- _What to work on_
Scan the records for the word "shaped". Copy each line that includes it.

▶

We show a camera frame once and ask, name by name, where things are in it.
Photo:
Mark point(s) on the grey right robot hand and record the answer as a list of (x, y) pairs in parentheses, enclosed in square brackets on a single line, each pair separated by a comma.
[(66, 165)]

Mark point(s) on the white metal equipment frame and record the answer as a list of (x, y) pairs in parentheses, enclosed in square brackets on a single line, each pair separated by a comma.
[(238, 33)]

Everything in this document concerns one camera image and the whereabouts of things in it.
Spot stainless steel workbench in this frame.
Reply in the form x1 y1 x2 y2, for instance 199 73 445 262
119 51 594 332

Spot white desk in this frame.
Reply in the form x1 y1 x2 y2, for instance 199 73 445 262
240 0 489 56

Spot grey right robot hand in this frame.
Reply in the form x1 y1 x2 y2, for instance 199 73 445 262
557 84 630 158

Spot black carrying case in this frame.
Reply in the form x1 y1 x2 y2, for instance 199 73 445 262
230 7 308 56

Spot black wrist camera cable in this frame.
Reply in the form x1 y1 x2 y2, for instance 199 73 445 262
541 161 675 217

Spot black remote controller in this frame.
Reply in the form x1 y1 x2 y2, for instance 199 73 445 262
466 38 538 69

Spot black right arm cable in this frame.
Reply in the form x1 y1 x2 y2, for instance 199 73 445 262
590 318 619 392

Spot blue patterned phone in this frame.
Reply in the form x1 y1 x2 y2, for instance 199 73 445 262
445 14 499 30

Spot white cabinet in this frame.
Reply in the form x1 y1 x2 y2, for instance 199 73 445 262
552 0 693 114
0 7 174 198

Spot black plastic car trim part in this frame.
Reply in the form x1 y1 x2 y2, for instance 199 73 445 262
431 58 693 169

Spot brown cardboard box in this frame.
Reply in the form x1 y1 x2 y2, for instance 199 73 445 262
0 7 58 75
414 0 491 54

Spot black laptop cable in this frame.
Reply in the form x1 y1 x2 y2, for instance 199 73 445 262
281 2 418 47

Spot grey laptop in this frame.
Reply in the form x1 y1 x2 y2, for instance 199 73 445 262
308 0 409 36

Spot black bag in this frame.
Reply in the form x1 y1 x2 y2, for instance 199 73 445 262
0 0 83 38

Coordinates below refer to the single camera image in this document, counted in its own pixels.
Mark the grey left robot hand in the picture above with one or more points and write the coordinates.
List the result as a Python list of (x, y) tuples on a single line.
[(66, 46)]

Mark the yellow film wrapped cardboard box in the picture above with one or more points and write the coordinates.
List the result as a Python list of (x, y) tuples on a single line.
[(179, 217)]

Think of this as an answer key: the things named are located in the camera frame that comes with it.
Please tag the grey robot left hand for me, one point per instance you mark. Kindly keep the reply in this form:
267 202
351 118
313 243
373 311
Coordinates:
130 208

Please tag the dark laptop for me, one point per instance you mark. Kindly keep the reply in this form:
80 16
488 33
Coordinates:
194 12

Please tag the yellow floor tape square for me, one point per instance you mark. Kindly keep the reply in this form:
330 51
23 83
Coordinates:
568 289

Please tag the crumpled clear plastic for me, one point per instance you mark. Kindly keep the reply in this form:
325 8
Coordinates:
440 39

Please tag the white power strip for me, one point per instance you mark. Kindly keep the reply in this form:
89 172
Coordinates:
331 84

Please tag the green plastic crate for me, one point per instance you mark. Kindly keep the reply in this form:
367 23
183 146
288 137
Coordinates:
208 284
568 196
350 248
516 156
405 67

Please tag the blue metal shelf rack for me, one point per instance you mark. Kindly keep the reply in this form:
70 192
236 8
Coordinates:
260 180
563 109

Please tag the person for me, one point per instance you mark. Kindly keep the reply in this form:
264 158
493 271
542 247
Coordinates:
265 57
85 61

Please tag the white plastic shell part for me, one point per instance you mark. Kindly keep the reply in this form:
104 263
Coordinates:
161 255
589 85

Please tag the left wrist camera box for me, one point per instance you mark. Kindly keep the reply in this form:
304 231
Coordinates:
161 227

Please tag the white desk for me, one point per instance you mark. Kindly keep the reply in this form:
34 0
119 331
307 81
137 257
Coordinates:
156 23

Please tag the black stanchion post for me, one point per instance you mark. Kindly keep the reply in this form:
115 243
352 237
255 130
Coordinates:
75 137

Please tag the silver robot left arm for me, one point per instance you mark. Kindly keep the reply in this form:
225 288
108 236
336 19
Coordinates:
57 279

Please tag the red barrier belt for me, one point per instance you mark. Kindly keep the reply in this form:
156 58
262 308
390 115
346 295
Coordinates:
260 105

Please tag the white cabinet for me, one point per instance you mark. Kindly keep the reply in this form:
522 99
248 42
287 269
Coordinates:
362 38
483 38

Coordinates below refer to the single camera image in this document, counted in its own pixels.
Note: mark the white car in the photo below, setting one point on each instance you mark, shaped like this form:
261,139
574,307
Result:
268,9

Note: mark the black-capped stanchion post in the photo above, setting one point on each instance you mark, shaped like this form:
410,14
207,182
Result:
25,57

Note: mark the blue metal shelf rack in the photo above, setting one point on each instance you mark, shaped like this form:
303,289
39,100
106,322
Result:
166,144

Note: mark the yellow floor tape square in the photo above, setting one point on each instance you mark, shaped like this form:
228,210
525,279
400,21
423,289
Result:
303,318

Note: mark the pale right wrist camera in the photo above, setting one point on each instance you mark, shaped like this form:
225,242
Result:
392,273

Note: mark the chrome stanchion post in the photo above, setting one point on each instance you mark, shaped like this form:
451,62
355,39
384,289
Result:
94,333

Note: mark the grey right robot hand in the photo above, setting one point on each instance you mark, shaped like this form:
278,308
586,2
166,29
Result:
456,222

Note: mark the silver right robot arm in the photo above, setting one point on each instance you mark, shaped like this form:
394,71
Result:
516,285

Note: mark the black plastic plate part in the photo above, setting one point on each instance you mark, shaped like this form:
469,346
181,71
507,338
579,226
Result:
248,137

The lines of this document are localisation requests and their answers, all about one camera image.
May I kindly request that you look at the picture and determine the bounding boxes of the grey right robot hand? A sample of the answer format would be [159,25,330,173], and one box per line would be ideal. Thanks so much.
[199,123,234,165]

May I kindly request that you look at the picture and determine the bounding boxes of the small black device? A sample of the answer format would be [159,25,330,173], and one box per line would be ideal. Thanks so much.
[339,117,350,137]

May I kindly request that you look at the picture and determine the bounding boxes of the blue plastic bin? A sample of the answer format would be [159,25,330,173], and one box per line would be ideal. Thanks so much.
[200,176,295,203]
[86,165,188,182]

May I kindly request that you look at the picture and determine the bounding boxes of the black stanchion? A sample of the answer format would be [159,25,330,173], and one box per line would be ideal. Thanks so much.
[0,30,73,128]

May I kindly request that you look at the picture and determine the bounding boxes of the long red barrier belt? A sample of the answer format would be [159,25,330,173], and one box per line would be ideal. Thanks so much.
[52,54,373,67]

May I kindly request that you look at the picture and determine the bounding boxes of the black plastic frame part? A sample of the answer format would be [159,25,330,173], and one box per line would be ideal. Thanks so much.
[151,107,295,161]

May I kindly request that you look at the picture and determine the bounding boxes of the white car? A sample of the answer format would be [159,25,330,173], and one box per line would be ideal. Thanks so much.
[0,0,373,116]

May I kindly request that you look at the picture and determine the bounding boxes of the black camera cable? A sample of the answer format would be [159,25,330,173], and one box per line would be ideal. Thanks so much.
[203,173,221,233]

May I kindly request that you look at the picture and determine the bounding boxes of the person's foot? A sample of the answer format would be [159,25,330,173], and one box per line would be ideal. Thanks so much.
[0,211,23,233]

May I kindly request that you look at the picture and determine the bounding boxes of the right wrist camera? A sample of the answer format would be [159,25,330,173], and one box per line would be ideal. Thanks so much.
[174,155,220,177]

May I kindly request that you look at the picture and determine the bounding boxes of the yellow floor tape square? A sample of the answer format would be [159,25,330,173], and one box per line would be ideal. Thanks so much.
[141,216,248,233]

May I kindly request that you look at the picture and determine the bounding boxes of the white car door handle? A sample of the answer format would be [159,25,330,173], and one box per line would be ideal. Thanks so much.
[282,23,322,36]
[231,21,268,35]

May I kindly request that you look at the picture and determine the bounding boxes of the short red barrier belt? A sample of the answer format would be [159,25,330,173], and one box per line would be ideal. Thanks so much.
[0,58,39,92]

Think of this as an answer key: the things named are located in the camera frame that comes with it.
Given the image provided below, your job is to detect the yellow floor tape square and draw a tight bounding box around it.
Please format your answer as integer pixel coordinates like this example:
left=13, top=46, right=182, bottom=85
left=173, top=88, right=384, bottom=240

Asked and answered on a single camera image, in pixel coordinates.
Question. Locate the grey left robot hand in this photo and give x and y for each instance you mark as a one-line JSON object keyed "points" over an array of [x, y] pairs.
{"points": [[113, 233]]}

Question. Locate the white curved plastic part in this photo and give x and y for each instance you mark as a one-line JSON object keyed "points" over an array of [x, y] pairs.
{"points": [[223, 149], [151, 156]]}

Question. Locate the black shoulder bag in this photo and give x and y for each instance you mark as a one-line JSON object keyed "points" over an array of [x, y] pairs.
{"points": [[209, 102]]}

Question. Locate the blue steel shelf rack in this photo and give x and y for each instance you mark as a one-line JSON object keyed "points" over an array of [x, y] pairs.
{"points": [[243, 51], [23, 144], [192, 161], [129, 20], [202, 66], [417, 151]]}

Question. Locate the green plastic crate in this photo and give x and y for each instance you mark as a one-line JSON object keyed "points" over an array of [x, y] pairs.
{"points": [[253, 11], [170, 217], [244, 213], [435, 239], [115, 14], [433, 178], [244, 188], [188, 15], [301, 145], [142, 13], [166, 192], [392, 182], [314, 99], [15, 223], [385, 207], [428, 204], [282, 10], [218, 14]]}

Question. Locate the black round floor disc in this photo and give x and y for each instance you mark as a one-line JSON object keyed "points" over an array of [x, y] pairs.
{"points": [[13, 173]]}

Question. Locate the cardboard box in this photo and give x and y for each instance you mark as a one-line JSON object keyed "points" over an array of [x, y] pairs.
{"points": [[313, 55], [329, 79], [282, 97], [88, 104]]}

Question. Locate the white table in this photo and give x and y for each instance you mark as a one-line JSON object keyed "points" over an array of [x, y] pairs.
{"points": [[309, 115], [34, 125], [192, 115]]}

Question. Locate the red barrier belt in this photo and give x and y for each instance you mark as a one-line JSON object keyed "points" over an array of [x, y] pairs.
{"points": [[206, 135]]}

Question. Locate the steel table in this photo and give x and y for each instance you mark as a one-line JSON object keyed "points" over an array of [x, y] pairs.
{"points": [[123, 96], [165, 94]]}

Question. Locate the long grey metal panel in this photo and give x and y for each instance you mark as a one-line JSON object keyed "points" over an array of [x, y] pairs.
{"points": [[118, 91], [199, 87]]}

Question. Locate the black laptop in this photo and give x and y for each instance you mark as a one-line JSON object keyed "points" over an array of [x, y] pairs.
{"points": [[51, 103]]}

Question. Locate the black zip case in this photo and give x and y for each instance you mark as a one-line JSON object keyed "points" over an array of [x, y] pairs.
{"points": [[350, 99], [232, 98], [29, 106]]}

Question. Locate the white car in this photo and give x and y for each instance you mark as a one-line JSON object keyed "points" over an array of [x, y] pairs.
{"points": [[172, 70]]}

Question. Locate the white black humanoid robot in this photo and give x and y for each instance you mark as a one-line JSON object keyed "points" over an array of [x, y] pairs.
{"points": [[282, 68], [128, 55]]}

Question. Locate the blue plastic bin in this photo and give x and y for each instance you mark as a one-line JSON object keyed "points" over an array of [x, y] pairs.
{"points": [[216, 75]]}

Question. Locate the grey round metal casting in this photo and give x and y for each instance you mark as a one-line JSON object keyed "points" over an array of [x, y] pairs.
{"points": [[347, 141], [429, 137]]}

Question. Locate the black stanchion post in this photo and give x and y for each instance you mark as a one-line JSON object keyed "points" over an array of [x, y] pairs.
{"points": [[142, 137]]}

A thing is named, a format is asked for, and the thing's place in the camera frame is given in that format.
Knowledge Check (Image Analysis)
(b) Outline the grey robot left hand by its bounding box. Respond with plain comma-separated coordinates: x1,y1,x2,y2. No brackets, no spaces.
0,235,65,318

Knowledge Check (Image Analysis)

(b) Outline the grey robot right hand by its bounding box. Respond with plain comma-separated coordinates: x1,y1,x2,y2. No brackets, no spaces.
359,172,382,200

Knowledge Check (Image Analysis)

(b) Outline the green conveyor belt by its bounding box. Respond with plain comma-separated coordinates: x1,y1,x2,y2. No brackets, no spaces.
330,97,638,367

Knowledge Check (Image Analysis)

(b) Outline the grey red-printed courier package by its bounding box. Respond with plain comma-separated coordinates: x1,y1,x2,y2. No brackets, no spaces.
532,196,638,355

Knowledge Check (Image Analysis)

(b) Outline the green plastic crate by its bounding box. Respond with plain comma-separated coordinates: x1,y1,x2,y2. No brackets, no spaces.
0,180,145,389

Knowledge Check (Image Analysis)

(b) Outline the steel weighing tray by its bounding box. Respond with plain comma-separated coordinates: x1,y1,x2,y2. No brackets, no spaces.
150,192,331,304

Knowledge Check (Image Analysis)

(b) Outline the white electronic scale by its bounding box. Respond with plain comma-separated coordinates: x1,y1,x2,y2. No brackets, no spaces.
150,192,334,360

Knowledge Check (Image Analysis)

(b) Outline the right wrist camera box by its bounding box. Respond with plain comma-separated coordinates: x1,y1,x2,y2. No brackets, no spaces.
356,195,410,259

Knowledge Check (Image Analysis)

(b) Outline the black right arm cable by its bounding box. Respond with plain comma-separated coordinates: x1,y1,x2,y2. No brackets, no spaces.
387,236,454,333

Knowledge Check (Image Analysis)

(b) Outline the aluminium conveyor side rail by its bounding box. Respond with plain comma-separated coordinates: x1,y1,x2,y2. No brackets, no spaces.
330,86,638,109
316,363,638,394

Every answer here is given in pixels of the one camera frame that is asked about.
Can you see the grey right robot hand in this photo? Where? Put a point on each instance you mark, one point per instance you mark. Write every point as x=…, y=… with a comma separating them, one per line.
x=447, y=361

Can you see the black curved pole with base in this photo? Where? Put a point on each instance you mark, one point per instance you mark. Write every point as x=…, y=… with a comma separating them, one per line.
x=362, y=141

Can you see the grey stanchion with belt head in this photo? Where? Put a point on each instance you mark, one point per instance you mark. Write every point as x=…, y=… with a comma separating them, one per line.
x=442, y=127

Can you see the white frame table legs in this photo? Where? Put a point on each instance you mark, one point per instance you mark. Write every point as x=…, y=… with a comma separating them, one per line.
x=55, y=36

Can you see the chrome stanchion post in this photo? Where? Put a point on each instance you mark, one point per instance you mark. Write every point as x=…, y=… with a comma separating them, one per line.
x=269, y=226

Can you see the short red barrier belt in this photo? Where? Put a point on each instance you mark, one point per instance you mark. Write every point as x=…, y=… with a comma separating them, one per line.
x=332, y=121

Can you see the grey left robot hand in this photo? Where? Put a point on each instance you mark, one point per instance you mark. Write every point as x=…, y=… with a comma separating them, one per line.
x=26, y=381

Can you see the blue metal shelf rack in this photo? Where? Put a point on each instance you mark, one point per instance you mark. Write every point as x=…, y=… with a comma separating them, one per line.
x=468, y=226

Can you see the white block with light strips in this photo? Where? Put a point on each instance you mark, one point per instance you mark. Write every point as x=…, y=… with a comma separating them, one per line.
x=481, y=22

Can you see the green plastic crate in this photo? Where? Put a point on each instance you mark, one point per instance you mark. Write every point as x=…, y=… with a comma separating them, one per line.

◀

- _Written response_
Note: mark the white car in the photo below, setting one point on each instance you mark, shaped like this form:
Note: mark the black-capped stanchion post in the photo above, setting one point on each instance you mark, shaped like this form:
Note: mark the blue metal shelf rack in the photo above, setting one point on each instance you mark, shaped like this form:
Note: mark the yellow floor tape square in the photo above, setting one point on each instance you mark, shaped like this form:
Note: mark the pale right wrist camera in the photo above, setting one point on each instance you mark, shaped like this form:
Note: mark the chrome stanchion post in the photo above, setting one point on each instance you mark, shaped like this form:
Note: mark the grey right robot hand in the photo above, setting one point on each instance you mark, shaped like this form:
Note: mark the silver right robot arm in the photo above, setting one point on each instance you mark, shaped like this form:
Note: mark the black plastic plate part in the photo above, setting one point on each instance you mark, shaped like this form:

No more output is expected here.